Background to “Estimating the sea level highstand during the last interglacial: a probabilistic massive ensemble approach”

This post is about the new paper, which got out recently. The title of the paper is “Estimating the sea level highstand during the last interglacial: a probabilistic massive ensemble approach” and was published in Geophysical Journal International. It is an output from the iGlass project I have worked for until last year.

The paper addresses the sea-level evolution over the last interglacial. For this we use a GIA model, which is in model terminology a simple model, and compare it with the help of massive ensembles and a new data assimilation scheme to observations. Apart from introducing and demonstrating the methodology, this papers addresses many problems of this topic. It is designed to offer a different view on the LIG sea-level and on many complications we have, to determine it and its uncertainties.
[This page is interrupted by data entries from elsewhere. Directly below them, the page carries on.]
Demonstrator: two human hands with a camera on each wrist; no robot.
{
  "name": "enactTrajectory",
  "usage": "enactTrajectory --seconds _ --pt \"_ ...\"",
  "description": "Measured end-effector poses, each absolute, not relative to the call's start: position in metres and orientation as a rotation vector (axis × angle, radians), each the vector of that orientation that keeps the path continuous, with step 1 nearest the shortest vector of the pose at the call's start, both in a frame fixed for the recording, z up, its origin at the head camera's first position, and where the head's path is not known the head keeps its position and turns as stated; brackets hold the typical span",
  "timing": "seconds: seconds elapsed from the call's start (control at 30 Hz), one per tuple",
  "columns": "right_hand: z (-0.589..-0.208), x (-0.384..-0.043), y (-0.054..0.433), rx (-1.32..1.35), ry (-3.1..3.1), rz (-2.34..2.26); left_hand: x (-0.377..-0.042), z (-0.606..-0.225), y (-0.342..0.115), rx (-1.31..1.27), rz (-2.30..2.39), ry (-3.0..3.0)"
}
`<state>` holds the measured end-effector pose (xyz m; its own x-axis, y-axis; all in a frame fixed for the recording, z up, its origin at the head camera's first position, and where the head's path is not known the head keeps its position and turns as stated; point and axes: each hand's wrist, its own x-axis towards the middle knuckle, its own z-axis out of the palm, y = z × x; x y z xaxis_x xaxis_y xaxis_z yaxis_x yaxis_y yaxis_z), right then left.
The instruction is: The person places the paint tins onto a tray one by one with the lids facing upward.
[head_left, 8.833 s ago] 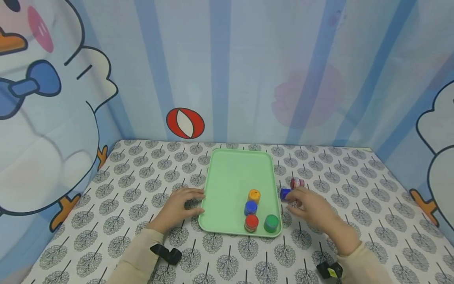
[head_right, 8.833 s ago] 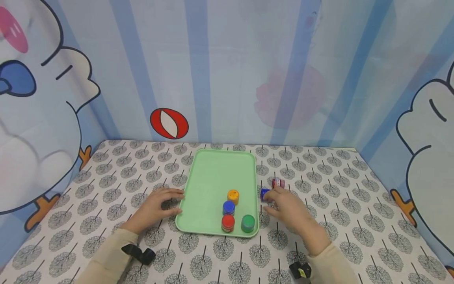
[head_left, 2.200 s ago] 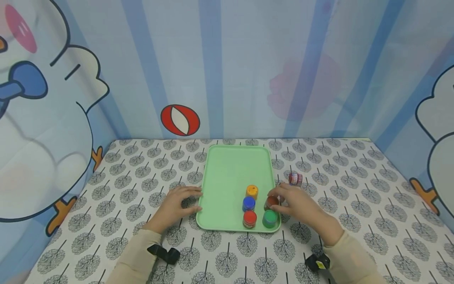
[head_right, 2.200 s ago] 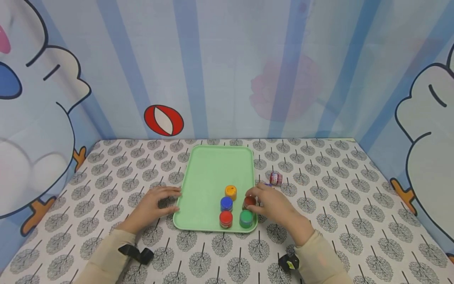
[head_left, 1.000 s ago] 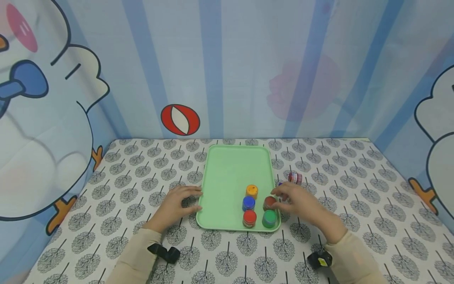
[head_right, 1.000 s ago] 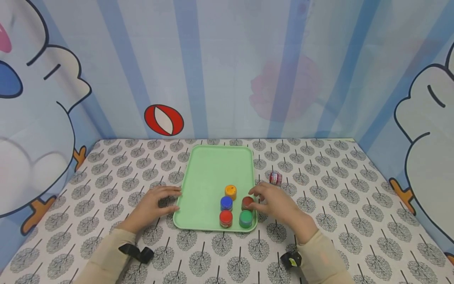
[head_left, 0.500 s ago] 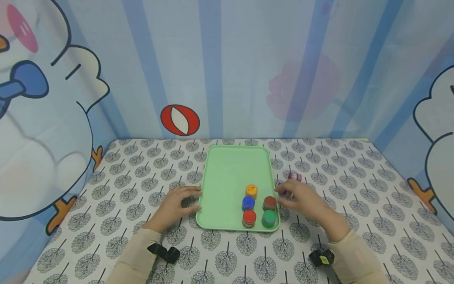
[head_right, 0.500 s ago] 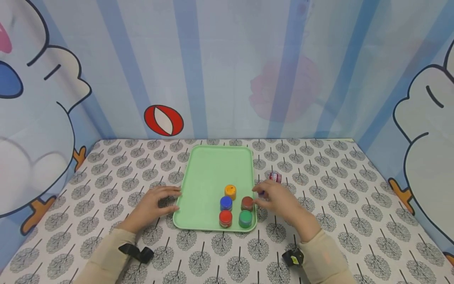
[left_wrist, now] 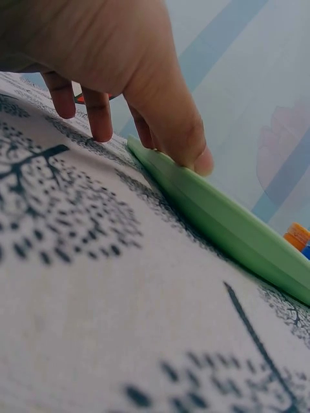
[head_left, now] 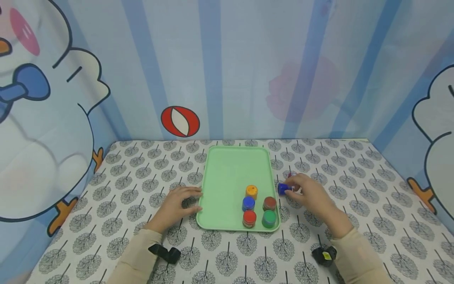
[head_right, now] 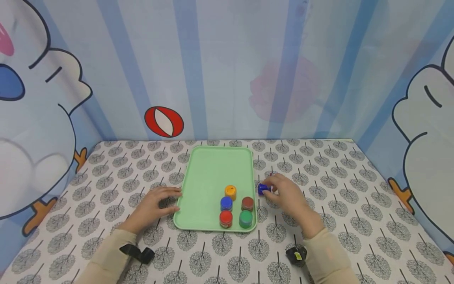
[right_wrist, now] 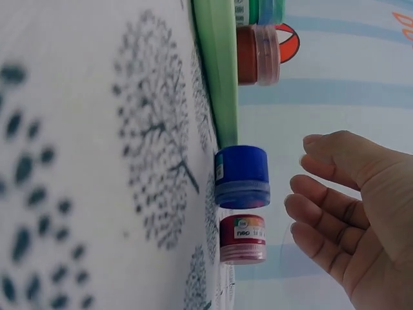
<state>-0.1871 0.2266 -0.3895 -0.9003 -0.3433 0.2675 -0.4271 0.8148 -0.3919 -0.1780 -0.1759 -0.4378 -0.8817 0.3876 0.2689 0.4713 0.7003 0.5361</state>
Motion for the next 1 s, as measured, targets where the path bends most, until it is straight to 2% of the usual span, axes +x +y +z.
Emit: enactTrajectory --seconds 1.0 --pt "-0.391 -0.203 0.256 0.445 -2.826 0.72 -0.18 -0.443 -0.178 -0.708 -0.93 -2.757"
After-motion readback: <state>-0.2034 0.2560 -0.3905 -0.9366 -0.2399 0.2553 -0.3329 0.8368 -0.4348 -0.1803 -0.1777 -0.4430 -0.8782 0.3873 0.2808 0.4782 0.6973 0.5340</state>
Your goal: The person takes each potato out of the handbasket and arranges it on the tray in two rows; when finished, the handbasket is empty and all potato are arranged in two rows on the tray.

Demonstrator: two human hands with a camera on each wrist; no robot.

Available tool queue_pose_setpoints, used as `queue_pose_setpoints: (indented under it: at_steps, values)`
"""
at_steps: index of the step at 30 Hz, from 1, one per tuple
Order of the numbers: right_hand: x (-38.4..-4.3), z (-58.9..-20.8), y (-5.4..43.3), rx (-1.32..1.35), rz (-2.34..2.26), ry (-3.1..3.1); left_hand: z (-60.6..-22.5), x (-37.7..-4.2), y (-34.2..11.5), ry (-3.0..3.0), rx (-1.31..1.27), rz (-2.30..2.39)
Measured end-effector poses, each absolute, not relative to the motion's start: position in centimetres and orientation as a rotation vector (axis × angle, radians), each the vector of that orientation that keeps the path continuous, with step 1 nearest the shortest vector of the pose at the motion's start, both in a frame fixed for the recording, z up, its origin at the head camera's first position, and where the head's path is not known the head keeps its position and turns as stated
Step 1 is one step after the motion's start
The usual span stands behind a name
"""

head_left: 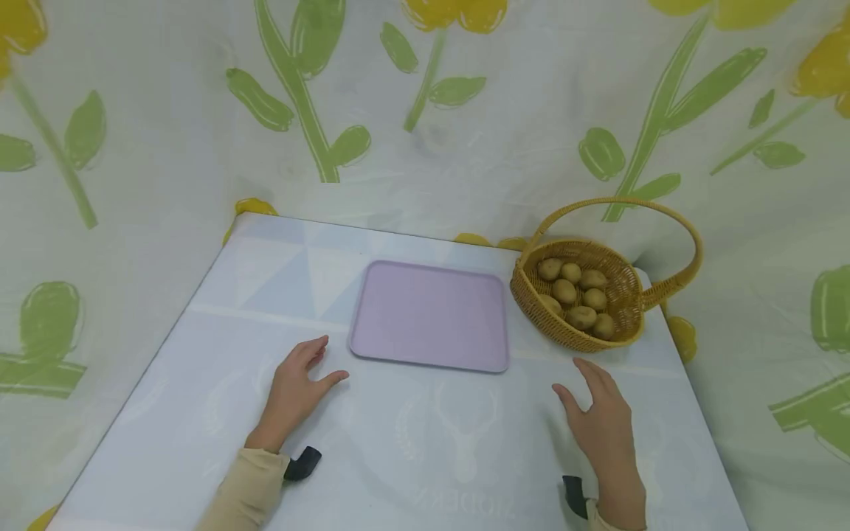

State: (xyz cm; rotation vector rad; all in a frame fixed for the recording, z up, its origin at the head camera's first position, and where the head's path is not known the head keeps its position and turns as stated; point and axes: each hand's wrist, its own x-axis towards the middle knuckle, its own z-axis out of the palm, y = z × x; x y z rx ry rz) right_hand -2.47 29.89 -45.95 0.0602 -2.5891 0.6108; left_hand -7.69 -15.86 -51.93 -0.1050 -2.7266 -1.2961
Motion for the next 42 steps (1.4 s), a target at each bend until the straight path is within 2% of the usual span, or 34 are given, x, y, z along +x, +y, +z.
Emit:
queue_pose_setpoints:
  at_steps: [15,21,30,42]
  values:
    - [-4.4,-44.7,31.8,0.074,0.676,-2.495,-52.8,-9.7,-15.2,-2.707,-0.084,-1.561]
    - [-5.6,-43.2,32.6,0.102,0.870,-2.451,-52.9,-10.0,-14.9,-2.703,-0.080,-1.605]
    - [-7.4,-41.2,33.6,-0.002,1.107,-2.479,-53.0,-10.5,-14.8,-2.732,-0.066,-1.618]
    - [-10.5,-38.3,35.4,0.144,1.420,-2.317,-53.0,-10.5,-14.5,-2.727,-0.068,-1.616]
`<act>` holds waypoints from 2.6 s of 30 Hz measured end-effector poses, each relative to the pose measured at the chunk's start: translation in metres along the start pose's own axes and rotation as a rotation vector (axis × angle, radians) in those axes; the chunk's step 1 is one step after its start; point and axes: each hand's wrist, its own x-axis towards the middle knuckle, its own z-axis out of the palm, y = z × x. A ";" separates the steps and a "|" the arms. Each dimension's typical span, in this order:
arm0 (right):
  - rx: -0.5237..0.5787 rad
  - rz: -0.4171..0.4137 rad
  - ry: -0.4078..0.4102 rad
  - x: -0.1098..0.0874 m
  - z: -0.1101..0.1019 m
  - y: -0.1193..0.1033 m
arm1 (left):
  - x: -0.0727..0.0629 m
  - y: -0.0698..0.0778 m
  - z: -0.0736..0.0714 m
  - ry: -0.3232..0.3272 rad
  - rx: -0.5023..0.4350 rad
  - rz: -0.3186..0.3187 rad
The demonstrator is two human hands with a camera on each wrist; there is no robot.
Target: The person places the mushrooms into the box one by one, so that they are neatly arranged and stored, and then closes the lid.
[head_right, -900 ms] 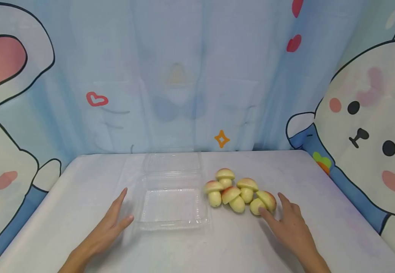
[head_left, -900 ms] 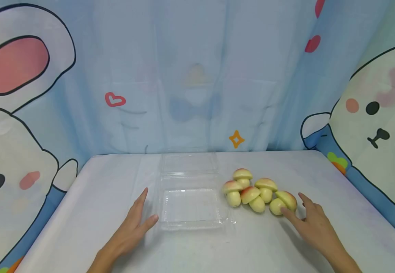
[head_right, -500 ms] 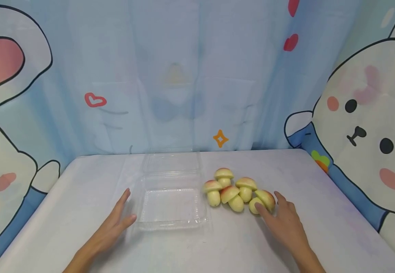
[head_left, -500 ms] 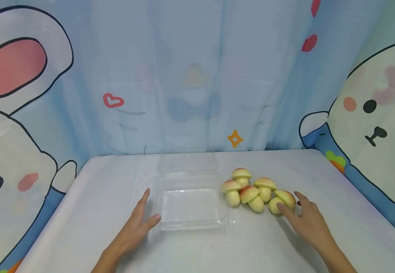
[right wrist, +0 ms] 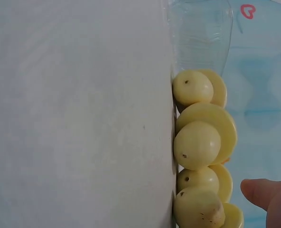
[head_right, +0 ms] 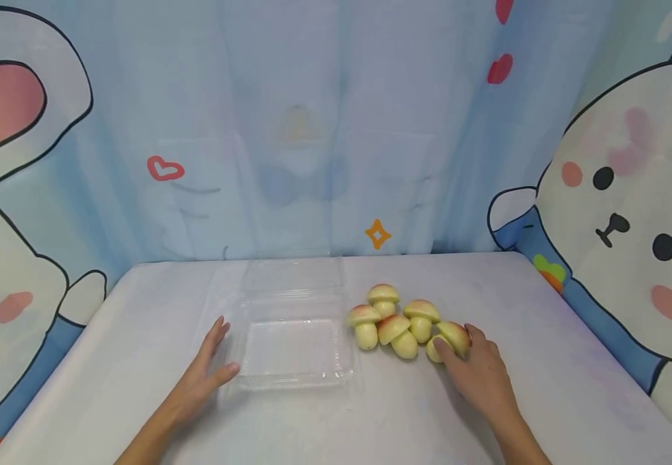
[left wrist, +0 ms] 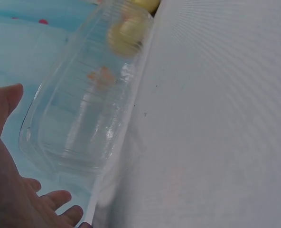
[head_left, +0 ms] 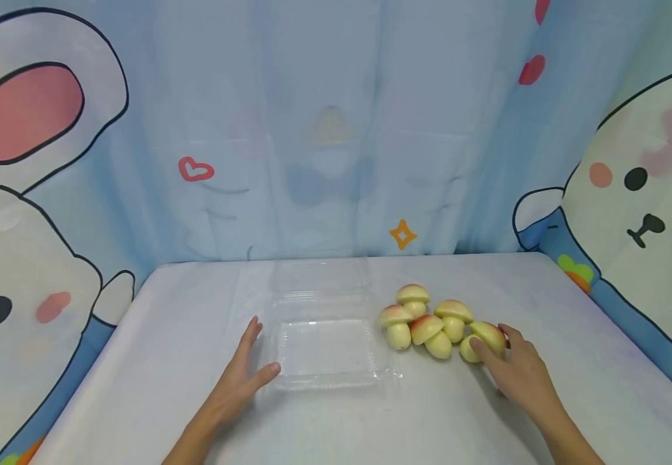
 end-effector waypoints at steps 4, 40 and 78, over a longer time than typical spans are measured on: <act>0.040 0.011 -0.006 0.004 0.002 -0.002 | 0.002 0.000 0.001 0.001 -0.024 -0.007; 0.253 0.148 0.156 0.006 0.009 -0.007 | 0.002 0.002 0.012 -0.013 0.038 -0.036; 0.336 -0.102 0.131 -0.016 0.007 -0.044 | 0.002 0.001 0.013 -0.012 0.034 -0.052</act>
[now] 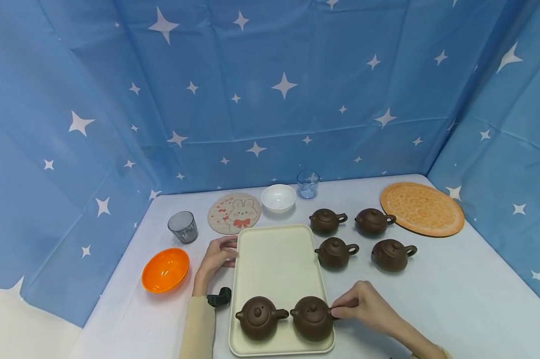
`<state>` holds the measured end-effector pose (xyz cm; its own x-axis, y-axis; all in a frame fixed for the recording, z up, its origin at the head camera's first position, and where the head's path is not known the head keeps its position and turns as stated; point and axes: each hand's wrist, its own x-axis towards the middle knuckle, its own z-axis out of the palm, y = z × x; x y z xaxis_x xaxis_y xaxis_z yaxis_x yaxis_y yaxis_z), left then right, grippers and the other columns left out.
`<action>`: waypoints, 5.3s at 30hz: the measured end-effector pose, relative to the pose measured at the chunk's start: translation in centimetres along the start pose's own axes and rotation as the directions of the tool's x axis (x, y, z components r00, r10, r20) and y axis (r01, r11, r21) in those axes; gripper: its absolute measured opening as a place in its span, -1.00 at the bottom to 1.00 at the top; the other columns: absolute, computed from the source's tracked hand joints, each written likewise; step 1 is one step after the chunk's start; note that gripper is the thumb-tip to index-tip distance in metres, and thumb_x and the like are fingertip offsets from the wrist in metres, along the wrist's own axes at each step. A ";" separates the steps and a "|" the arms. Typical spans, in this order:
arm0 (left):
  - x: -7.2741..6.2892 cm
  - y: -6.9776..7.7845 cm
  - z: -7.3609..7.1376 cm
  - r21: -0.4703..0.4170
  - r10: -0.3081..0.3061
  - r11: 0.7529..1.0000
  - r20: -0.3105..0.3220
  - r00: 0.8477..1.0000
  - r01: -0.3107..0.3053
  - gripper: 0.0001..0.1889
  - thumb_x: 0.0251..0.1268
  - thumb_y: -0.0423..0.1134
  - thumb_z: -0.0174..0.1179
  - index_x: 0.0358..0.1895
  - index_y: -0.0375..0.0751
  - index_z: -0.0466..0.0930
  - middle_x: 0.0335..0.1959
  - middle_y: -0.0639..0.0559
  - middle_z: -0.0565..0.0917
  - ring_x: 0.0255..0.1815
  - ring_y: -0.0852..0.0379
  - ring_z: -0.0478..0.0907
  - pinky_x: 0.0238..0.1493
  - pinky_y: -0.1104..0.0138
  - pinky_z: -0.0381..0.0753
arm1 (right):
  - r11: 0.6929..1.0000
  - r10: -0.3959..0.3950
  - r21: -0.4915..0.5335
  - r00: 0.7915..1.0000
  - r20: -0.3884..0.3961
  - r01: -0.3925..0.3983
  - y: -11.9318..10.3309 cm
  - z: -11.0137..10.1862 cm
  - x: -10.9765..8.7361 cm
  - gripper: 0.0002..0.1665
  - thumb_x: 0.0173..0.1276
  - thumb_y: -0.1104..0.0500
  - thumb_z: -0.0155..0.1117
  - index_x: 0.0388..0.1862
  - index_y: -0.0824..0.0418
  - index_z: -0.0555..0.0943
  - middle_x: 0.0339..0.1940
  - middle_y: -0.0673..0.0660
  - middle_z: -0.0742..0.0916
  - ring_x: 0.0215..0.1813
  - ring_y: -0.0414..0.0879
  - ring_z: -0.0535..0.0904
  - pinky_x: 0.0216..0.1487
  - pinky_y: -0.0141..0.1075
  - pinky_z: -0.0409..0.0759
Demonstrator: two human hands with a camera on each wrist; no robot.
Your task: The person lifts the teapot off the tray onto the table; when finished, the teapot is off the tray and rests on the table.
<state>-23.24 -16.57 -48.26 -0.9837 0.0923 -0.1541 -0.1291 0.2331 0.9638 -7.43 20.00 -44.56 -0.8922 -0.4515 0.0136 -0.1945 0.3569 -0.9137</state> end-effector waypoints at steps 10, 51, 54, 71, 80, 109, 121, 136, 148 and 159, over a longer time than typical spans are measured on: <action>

This post is an introduction to some other background posts, which will be published here in the next couple of weeks. The topics I would like to write on are:

  1. Sea-level in the LIG: What are the problems?
  2. Massive ensembles: How to make use of simple models?
  3. Data assimilation with massive ensembles
  4. What can we say now on the LIG sea-level?
  5. What will the future bring?

With these topics I hope to bring in some personal views on this topic and explain some basic points of this very complex paper. It is not a paper, which has official head line numbers, as it is more a description on problems and introduction of new methodologies. For getting reliable numbers out, we have to rethink the problem, and this will certainly be done in the future.